Setting category variables
The .cat accessor object
Series.cat.method_name
Common parameters:
new_categories
: a list of categoriesinplace
: Boolean - whether or not the update should overwrite the seriesordered
: Boolean - whether or not the categorical is treated as on ordered categorical
Setting Series categories
dogs['coat'] = dogs['coat'].cat.set_categories(
new_categories=['short', 'medium', 'long'],
ordered=True # Default false
)
Adding categories
dogs['coat'] = dogs['coat'].cat.add_categories(
new_categories=['unknown']
)
Removing categories
dogs['coat'] = dogs['coat'].cat.remove_categories(
removals=['unknown']
)
Exercise - Adding categories
# Check frequency counts while also printing the NaN count
print(dogs["keep_in"].value_counts(dropna=False))

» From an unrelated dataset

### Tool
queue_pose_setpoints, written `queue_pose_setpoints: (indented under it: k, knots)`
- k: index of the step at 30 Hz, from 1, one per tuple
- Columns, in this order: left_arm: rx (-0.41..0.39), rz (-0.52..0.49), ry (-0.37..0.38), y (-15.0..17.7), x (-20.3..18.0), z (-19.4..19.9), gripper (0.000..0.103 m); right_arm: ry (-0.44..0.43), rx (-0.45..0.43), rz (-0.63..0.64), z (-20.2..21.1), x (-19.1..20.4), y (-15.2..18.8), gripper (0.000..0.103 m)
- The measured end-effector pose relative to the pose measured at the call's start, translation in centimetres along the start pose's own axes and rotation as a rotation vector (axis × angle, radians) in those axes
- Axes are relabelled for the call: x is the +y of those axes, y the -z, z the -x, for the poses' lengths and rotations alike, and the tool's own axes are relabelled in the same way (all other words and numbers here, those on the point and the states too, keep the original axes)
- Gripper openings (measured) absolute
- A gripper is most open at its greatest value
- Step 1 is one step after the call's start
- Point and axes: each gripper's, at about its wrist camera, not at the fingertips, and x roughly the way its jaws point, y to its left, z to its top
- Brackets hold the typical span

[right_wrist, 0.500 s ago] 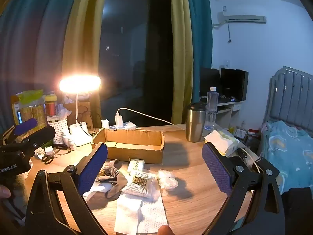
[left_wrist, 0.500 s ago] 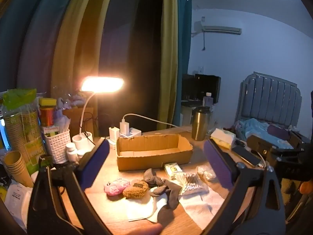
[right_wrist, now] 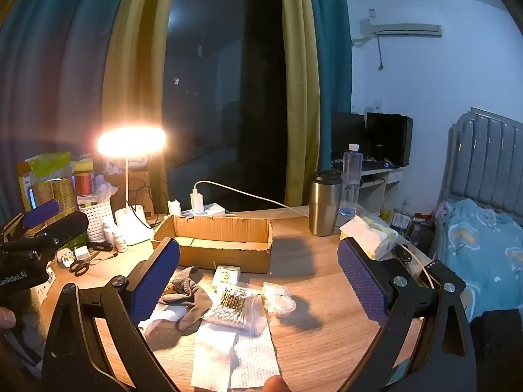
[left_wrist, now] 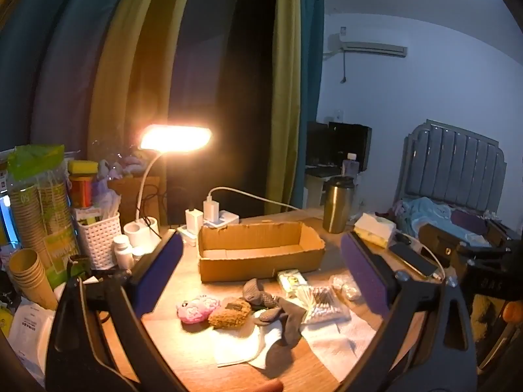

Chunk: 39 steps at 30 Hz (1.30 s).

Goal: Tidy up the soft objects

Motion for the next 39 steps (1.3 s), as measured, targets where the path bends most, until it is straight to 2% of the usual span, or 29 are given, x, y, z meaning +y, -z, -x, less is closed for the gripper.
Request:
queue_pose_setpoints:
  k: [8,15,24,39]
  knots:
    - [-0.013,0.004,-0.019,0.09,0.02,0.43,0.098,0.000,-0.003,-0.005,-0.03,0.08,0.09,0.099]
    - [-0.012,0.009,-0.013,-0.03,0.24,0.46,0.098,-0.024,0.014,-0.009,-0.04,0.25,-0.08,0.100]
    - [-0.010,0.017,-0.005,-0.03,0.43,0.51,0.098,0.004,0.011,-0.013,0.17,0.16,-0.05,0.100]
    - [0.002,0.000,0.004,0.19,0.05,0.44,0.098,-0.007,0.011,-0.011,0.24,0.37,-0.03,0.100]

# Switch to a categorical variable
dogs["keep_in"] = dogs["keep_in"].astype("category")
# Add new categories
new_categories = ["Unknown History", "Open Yard (Countryside)"]
dogs["keep_in"] = dogs["keep_in"].cat.add_categories(new_categories)

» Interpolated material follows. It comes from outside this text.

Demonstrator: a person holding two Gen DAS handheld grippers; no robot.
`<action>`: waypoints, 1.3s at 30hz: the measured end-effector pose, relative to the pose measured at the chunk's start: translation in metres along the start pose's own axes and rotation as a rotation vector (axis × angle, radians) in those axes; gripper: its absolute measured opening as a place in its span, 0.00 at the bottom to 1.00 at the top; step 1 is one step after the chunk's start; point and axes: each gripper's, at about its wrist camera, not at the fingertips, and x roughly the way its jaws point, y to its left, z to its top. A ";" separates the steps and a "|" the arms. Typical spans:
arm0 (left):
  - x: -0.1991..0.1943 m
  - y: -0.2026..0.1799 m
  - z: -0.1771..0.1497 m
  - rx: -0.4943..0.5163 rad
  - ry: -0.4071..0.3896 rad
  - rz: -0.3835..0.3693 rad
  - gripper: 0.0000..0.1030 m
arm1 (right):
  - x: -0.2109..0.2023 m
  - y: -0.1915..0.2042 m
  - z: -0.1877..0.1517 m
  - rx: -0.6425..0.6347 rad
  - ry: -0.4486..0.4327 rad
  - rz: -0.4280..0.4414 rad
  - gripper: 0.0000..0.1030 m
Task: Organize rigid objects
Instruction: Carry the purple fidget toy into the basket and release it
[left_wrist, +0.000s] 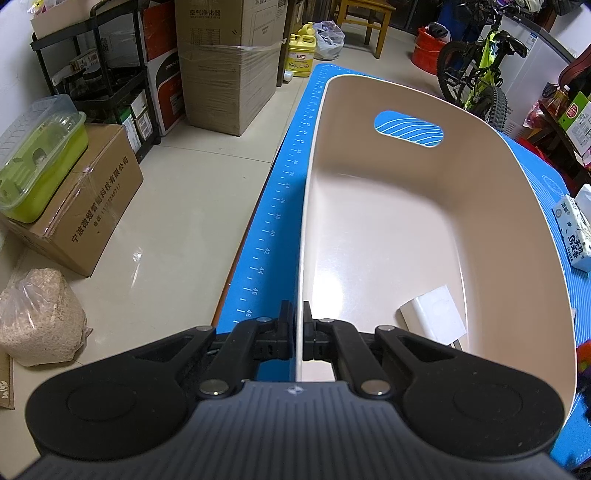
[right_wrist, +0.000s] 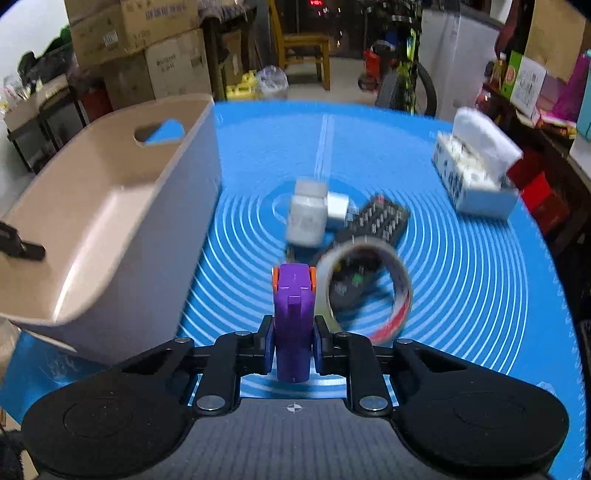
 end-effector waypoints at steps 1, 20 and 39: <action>0.000 0.000 0.000 -0.001 0.000 -0.001 0.04 | -0.005 0.001 0.005 -0.004 -0.018 0.005 0.29; 0.001 -0.004 -0.001 0.002 0.000 0.005 0.04 | -0.026 0.108 0.118 -0.151 -0.210 0.195 0.29; 0.000 0.000 0.000 -0.002 0.002 -0.008 0.07 | 0.110 0.178 0.118 -0.201 0.166 0.226 0.29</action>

# Check frequency counts one more time
print(dogs["keep_in"].value_counts(dropna=False))
Exercise - Removing categories
# Set "maybe" to be "no"
dogs.loc[dogs["likes_children"] == "maybe", "likes_children"] = "no"
# Print out categories
print(dogs["likes_children"].cat.categories)
# Print the frequency table
print(dogs["likes_children"].value_counts())
# Remove the `"maybe" category
dogs["likes_children"] = dogs["likes_children"].cat.remove_categories(["maybe"])
print(dogs["likes_children"].value_counts())
# Print the categories one more time
print(dogs["likes_children"].cat.categories)
Updating categories
Renaming categories
changes_dict = {"Unknown Mix": "Unknown"}
dogs["breed"] = dogs["breed"].cat.rename_categories(new_categories=changes_dict)
# Rename with lambda
dogs["Sex"] = dogs["Sex"].cat.rename_categories(lambda c : c.title())
Collapsing Categories
replacements = {
"black and brown": "black",
"black and tan": "black",
"black and white": "black"
}
dogs["main_color"] = dogs["color"].replace(replacements)
Exercise - Renaming Categories
# Create the my_changes dictionary
my_changes = {
"Maybe?": "Maybe"
}
# Rename the categories listed in the my_changes dictionary
dogs["likes_children"] = dogs["likes_children"].cat.rename_categories(my_changes).astype('category')
# Use a lambda function to convert all categories to uppercase using upper()
dogs["likes_children"] = dogs["likes_children"].cat.rename_categories(lambda c: c.upper())
# Print the list of categories
print(dogs["likes_children"].cat.categories)
# Create the update_coats dictionary
update_coats = {"wirehaired": "medium", "medium-long": "medium"}
# Create a new column, coat_collapsed
dogs["coat_collapsed"] = dogs["coat"].replace(update_coats)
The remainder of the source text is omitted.